Un empedoclino al teatro dell'Opera di Roma, Giovanni Castelli: "Ballo con la Sicilia nel cuore"

Ha lasciato la sua Porto Empedocle a 12 anni, un bimbo. Si è diplomato in una delle accademie di danza più prestigiose di sempre

Giovanni Castelli

Sei un imprenditore, uno studente, un pizzaiolo o anche un "cervello" in fuga?  Abbiamo deciso di dare voce agli agrigentini fuori sede. Le loro esperienze, i loro racconti e le loro storie possono essere da esempio per chi ha voglia di tornare o anche di restare. Dedicheremo uno spazio settimanale, un focus che serva a raccontare le vite ormai lontane dall’ombra della Valle dei Templi. Un microfono aperto a tutti, una volta a settimana. Se un agrigentino fuori sede? Raccontati ad AgrigentoNotizie. 

Quando hai 12 anni e sai già da che parte stare, sei un piccolo grande uomo. Lasciare la propria città ancora prima di diventare un adolescente, perché a 12 anni, sei ancora piccino,  ma i tuoi sogni – spesso e volentieri – sono più grandi di te. Non importa dove e quando, il sogno è quello di ballare. L’ambizione diventa la migliore compagna di viaggio, per questo le porte del successo si possono spalancare quasi all’improvviso.

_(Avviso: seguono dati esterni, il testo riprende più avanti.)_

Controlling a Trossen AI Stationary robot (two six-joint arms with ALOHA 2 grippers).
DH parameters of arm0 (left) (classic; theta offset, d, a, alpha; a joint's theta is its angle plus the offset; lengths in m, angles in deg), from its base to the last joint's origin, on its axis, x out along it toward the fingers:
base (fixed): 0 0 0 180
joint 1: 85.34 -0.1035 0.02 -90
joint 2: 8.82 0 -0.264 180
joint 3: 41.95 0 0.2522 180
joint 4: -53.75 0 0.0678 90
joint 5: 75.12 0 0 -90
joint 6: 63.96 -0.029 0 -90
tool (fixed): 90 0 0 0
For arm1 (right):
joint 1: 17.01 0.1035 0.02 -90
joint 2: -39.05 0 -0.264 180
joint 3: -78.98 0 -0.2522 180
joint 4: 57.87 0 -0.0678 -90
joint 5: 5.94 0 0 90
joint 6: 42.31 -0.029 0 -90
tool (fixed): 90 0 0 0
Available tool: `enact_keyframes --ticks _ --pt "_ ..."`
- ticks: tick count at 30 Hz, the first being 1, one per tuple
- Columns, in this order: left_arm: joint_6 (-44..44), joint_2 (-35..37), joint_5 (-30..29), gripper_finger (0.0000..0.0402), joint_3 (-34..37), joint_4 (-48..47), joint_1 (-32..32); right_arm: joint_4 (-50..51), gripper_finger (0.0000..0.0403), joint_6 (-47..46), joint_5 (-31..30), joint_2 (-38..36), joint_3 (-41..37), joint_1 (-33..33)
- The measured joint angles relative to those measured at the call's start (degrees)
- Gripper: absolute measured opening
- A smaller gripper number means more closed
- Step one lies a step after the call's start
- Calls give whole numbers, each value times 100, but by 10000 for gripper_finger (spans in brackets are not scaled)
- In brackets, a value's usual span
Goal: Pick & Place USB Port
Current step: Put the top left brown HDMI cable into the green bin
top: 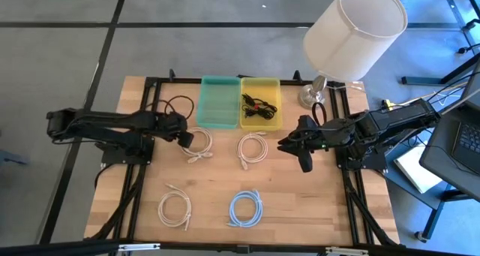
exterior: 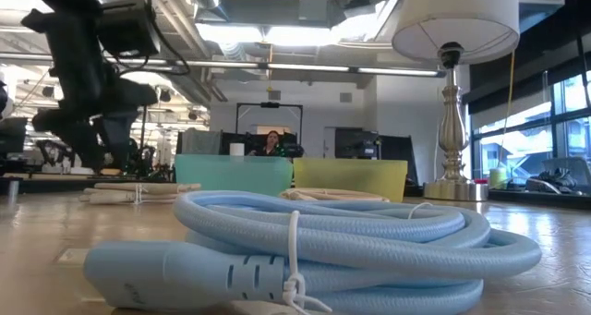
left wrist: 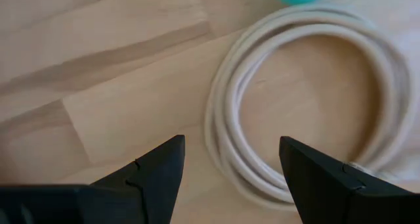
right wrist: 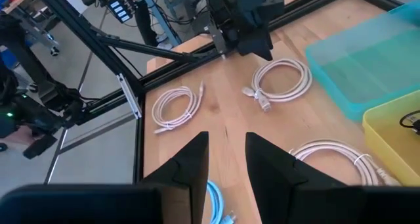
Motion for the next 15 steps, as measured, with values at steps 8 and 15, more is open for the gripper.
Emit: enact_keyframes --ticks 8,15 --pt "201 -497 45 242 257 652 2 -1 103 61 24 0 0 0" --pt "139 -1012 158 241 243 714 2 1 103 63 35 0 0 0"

Il nuovo volto della settimana è quello di Giovanni Castelli.

Le sue punte si fanno sentire nel prestigioso teatro dell’Opera di Roma. Teatro, che ha come direttore la palermitana, Eleonora Abbagnato. Giovanni non ha avuto paura, ha studiato, ha sudato ed è caduto ma ogni volta ha trovato un motivo in più per rialzarsi. Oggi è un ballerino affermato, ma non ditegli di smettere di studiare. I primi passi di danza mossi in quel di Porto Empedocle, per poi capire che il talento era troppo per non osare.

Ecco la storia di Giovanni

“Ciao a tutti sono Giovanni. Mi sono trasferito a Roma molto presto, ormai vivo fuori da 14 anni. Mi sono diplomato al teatro dell’Opera, ho ballato con grandi nomi della danza ed ogni volta è stata una grande emozione. Inizialmente vivevo in delle case famiglia, poi ho scelto altro. Non è facile diplomarsi al teatro dell’opera, sono contento d’esserci riuscito. Ho lasciato la famiglia quando ancora ero un bimbo, andare via da casa a 12 anni non è semplice”.

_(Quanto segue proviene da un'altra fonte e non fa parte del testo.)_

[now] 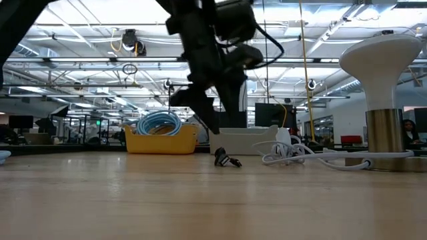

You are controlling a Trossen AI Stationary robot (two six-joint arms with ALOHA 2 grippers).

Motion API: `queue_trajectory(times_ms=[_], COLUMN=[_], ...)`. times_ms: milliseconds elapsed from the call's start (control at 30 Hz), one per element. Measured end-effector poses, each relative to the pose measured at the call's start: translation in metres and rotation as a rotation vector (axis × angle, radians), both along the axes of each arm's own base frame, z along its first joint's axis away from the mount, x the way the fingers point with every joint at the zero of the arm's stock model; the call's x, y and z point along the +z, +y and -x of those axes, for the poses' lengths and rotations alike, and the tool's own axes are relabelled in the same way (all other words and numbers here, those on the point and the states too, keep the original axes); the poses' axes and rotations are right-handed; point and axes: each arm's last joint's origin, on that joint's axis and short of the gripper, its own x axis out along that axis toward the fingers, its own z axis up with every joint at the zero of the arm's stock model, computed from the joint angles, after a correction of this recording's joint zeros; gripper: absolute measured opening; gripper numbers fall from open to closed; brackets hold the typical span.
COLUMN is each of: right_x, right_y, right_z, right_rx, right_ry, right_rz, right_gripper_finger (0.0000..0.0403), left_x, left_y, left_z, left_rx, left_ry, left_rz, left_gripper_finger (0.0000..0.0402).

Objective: Pick & Place USB Port
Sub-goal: Put the black charger cable into the gray bin

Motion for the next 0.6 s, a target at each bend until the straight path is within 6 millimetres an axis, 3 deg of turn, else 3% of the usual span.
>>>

- Ti manca Porto Empedocle?

“Mi manca la mia famiglia. Mi manca il mare, ma la normalità ed il calore familiare, si quello mi manca tantissimo. Ovviamente anche gli amici, le feste ed i giochi”.   

- Cosa cambieresti di Porto Empedocle?

“Vedere tutti quei cumuli di rifiuti non fa piacere. Vorrei che si trovasse un punto di incontro affinché la mia città torni a sbocciare”.

- Hai un consiglio per i giovani agrigentini?

“Vorrei invitare i ragazzi ad inseguire i propri sogni. Ogni passione deve essere realizzata. C’è una bellezza che tutti noi portiamo dentro, spesso proviene dai nostri posti. Io sul palco mi porto la Sicilia dentro. Vorrei che sfruttassimo al massimo la bellezza del nostro territorio. La mia città è piena d’arte, vorrei che si sfruttasse di più.  I ragazzi devono inseguire i sogni, le ambizioni. Sempre”.

- Sogni di tornare?

"Io da vecchio mi vedo a Porto Empedocle. Si, immagino di invecchiare lì. Ma tornare per far cosa? Amo il lavoro che faccio. Sono molto legato alla mia professione, ho sudato tanto per ottenere ciò che sono oggi. La Sicilia sforna talenti, talenti veri. Non c’è, purtroppo, nessun teatro con un corpo di ballo stabile. Questo è un peccato. Sogno di ballare al Pirandello? Chi non lo farebbe. Sarebbe speciale. Avere tutta la mia famiglia lì, che bellezza. Ogni tanto parlo con Eleonora Abbagnato, ci confrontiamo su tante cose. Per me è un onore. Vorrei ringraziare anche la scuola Progetto danza di Porto Empedocle di Liana e Daniela Bartolomeo”.